• **Problem details**
Across the whole listing, copy out every line that includes the string "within".

• **Information given**
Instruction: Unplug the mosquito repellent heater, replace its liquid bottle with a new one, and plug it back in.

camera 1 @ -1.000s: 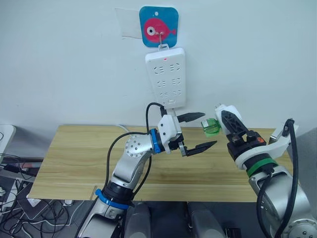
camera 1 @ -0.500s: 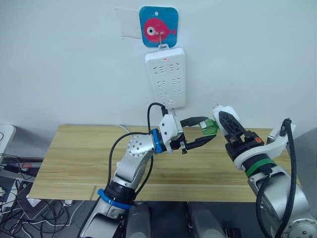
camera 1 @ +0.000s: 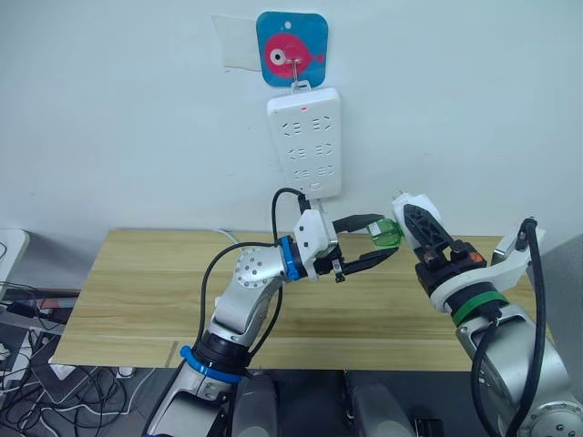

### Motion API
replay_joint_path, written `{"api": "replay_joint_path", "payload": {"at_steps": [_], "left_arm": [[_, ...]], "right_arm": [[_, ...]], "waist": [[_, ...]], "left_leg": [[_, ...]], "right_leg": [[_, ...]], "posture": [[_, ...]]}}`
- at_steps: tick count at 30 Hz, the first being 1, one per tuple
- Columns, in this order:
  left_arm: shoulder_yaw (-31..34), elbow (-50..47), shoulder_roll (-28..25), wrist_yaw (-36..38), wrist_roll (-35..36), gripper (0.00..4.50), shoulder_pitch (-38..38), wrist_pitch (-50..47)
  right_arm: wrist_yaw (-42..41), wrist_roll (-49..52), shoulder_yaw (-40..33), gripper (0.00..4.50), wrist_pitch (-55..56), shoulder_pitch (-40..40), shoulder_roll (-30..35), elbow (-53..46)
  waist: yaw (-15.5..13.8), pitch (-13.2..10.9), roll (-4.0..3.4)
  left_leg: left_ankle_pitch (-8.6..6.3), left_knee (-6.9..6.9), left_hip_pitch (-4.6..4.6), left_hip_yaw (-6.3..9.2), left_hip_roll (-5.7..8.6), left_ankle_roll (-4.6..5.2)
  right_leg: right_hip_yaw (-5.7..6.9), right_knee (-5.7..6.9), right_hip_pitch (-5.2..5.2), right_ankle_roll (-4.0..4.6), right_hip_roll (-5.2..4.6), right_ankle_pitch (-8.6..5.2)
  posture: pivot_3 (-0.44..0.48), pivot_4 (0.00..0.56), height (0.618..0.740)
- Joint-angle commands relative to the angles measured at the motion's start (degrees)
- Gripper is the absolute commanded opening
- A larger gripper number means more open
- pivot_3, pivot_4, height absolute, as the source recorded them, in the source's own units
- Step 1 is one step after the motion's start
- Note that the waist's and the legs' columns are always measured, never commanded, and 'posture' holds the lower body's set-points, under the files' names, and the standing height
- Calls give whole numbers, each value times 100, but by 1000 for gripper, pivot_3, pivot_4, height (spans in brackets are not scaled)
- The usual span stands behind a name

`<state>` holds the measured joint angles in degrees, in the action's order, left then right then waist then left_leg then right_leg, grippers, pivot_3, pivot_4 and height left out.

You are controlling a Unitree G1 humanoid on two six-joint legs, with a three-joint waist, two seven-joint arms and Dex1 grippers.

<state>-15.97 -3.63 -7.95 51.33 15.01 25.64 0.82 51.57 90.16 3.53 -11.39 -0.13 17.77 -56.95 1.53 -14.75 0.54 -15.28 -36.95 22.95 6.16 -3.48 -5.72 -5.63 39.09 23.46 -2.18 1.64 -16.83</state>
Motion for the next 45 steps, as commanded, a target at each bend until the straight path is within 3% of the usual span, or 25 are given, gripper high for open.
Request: {"api": "replay_joint_path", "payload": {"at_steps": [1,5,12,16,19,24,30,35,45], "left_arm": [[-56,-1,61,-90,-47,2235,101,50],[-71,18,38,12,15,2235,107,45],[-22,244,8,245,118,2235,215,142],[11,556,-69,687,230,2235,385,358],[31,1065,-114,1093,197,2235,539,784],[58,1560,-85,1584,218,2235,693,1397],[153,1914,-135,2683,570,2235,773,2780],[182,2137,-162,2986,690,2235,822,3203],[105,2421,-74,2796,447,2235,921,3569]], "right_arm": [[-69,33,30,2920,111,16,29,-305],[-123,77,50,4344,123,-10,36,-305],[-578,775,-355,4465,111,-340,503,-305],[-1935,2252,-1480,4465,-352,-1328,1718,-236],[-4728,2284,-2960,4465,-1815,-2471,2906,926],[-6841,2284,-3978,4465,-3531,-2492,3809,2638],[-8249,2284,-3448,4465,-5485,-1365,4744,4272],[-8675,2284,-2894,4465,-6146,-576,5068,4793],[-7962,2284,-2050,4465,-6072,578,4524,4962]], "waist": [[0,0,0],[1,0,0],[0,0,0],[-7,0,-1],[-3,-1,-3],[42,-9,12],[11,-11,15],[-15,-16,16],[-22,-29,35]], "left_leg": [[0,0,0,0,0,1],[0,-1,-1,0,0,1],[0,-2,0,0,1,1],[-3,-2,-1,1,6,5],[-3,-3,-8,-1,8,7],[-1,-5,-16,-13,9,12],[2,-4,-19,-17,8,17],[1,-8,-9,-19,8,18],[1,-12,-8,-12,9,18]], "right_leg": [[0,0,0,0,0,0],[0,1,0,0,0,0],[1,0,-2,0,0,0],[2,-3,-11,0,-5,0],[1,-5,-18,0,-5,0],[-12,-5,-31,0,-4,3],[-9,-6,-29,1,-1,4],[-1,-9,-28,1,-5,4],[5,-6,-28,-2,-6,6]], "posture": [[40,250,740],[38,250,740],[24,250,740],[16,251,740],[8,250,740],[-11,248,740],[13,258,740],[29,264,740],[46,271,740]]}}
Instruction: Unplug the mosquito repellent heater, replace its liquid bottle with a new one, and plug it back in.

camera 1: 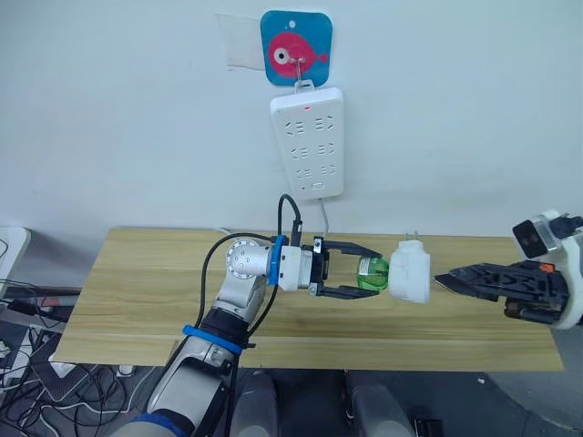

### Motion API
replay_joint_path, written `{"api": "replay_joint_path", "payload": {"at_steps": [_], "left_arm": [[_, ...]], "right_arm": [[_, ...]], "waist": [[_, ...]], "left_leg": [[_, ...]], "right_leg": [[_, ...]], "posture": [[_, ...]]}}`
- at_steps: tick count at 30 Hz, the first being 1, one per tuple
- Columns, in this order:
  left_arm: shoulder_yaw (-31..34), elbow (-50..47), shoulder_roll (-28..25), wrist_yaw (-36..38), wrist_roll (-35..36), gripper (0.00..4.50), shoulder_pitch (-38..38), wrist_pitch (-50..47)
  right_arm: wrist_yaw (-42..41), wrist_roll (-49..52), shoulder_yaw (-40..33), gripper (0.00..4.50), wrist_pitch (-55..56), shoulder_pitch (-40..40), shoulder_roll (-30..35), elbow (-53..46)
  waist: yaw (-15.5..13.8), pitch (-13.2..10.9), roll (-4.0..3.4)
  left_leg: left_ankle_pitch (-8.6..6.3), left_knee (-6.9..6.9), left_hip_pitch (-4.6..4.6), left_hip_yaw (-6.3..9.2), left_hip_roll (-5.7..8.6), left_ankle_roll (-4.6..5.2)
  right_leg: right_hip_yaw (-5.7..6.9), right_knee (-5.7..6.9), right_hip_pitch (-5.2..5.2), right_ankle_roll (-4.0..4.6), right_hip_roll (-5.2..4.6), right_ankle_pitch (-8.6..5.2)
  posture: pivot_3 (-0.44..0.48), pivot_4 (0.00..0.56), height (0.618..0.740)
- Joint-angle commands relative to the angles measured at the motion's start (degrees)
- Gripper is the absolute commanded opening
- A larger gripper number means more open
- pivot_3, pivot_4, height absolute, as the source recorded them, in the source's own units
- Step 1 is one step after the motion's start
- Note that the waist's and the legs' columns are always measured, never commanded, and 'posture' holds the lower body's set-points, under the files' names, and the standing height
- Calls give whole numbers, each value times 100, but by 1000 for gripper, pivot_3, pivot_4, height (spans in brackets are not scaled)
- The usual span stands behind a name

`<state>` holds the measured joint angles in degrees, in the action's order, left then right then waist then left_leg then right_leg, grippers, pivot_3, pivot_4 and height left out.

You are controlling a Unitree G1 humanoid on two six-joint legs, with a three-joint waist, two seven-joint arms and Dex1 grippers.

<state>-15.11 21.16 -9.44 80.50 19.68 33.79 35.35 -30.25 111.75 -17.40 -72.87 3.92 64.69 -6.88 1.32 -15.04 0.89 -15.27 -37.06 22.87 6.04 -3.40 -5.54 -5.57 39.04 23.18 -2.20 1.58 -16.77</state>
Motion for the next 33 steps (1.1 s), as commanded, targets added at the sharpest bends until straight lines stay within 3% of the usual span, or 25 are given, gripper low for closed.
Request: {"api": "replay_joint_path", "payload": {"at_steps": [1,9,16,31,33], "left_arm": [[13,-43,83,-136,-34,2235,117,130],[-66,-110,86,-206,-124,2235,91,128],[-70,170,43,-357,-513,2235,211,485],[-321,326,0,-835,-981,2235,384,658],[-328,368,-9,-891,-1002,2235,398,642]], "right_arm": [[330,125,74,4465,107,254,-280,-53],[1009,125,117,4465,235,549,-903,-203],[738,125,129,4465,-64,361,-515,-213],[1479,125,210,4465,204,493,-817,-199],[1458,125,179,3882,159,414,-719,-236]], "waist": [[-3,-1,1],[-43,-1,0],[-89,0,-2],[-120,0,-1],[-121,0,-1]], "left_leg": [[0,0,0,0,0,0],[0,0,-1,4,-1,0],[0,1,-3,3,-1,0],[0,1,0,4,-1,0],[0,1,0,5,-1,0]], "right_leg": [[0,0,0,0,0,0],[4,3,0,0,0,0],[4,3,0,1,0,0],[4,3,1,0,0,2],[5,4,1,0,0,2]], "posture": [[46,271,740],[57,266,740],[58,258,740],[64,260,740],[64,260,740]]}}
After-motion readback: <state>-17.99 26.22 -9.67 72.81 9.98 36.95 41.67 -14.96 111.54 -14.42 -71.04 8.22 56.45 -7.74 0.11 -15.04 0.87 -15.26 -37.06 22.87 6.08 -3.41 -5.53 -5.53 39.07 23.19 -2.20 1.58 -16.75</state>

• **Answer space**
Motion for the next 45 steps, as commanded, a target at each bend until the straight path is within 3% of the usual span, or 25 are given, gripper high for open.
Motion for the next 33 steps (1.1 s), as commanded, targets added at the sharpest bends until straight lines stay within 3% of the usual span, or 25 are given, gripper low for closed.

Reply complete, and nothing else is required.